Manca qualcosa? Sicuramente sì, ma una nuova inaugurazione a pochi passi dalla Gran Madre, nel cuore della città, ci ha dimostrato come ci siano ancora tanti percorsi da esplorare. Il 12 settembre 2025 ha inaugurato infatti l’Accademia Epica, la nuova scuola di cinema fondata da Epica Film SRL, nata dall’idea di Matteo Fresi, regista e direttore didattico, Alice Drago, responsabile delle produzioni, ed Eleonora Diana, project manager.
Dopo l’open day della mattina, venerdì pomeriggio sono stati loro ad accoglierci in Accademia, in una conferenza di presentazione un po’ atipica e informale, durante la quale abbiamo potuto girare per le sale della scuola e ascoltare le motivazioni che hanno portato alla creazione di questa scuola la cui sede, non a caso, è in via Bonsignore dove agli inizi del Novecento prese vita la leggendaria Itala Film, produttrice di Cabiria, primo colossal del cinema mondiale. Una scelta simbolica che lega il nuovo progetto formativo alle radici stesse della settima arte in Italia.

La location è piccola ma suggestiva, forse per le luci soffuse, i neon rossi o quell’atmosfera un po’ piaciona che spesso accompagna gli ambienti artistici. Le aule, i cui nomi richiamano la Grecia antica (Agorà per l’aula magna, Proemio per la formazione dei più giovani, ecc…), sono pensate per accogliere futuri sceneggiatori e registi. La formula propone un percorso biennale con lezioni 5 giorni su 7 e un corpo docenti formato da professionisti del settore. Un impegno totale, pensato per chi vuole trasformare il cinema in una scelta di vita.

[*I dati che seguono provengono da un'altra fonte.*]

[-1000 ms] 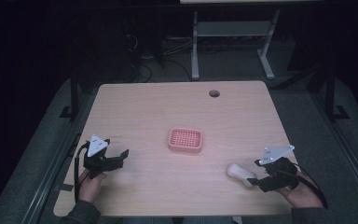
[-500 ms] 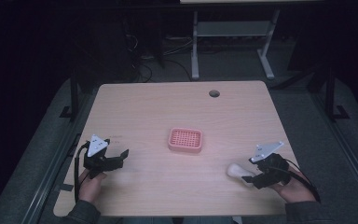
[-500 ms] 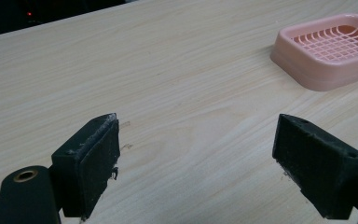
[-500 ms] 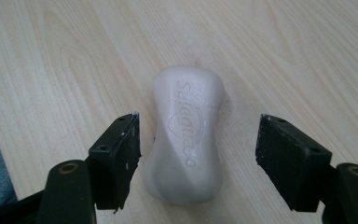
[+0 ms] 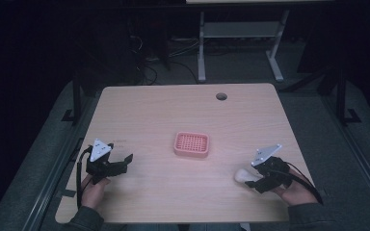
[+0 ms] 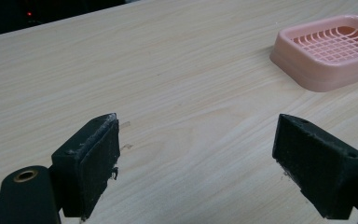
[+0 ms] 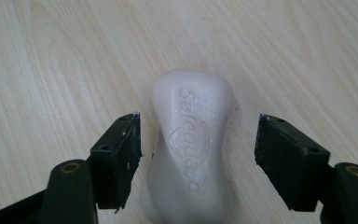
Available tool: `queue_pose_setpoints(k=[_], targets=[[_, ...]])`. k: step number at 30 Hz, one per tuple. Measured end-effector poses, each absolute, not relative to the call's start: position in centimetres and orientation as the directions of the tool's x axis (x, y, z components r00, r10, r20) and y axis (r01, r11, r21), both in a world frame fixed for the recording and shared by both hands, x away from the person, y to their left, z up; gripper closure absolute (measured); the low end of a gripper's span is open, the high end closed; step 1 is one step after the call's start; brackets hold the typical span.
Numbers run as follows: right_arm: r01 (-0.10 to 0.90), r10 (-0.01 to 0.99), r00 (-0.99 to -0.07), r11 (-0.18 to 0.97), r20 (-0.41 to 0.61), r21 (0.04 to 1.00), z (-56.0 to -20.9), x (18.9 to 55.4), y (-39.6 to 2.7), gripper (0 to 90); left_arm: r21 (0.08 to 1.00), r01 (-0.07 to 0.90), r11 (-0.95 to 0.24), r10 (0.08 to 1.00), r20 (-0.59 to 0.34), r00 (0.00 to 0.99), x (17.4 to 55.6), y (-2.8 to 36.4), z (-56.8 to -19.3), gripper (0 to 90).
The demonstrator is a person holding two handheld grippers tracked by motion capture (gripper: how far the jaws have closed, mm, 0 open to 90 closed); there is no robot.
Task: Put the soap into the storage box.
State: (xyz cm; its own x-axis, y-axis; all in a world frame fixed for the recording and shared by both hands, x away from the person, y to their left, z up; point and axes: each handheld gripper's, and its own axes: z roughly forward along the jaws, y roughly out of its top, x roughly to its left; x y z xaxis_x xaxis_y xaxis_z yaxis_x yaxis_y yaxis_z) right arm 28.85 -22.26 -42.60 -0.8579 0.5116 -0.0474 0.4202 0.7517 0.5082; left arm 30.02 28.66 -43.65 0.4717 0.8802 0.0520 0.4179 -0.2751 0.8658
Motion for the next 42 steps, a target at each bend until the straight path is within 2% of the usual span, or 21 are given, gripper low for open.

C’è spazio anche per chi studia altro o lavora, ma ama il cinema e desidera partecipare a Masterclass mensili, aperte a tutti, o cimentarsi nei corsi serali di regia, recitazione e narrazione audiovisiva.
Il primo anno accademico prenderà il via il 20 ottobre 2025 e si concluderà il 31 maggio 2026, con un massimo di 12 partecipanti. Troppi? Troppi pochi? Più che sufficienti se l’intento è formare professionisti davvero pronti a entrare nel settore una volta terminati gli studi. E sembrerebbe essere proprio questo l’obiettivo: formare persone capaci di dare vita a produzioni innovative e indipendenti, come quelle già firmate da Epica Film; ed essere un luogo aperto, vitale e in ascolto, dove la ricerca artistica incontra la formazione.
Noi sicuramente lo speriamo. Sarà il tempo a misurare l’effettiva efficacia di questa iniziativa.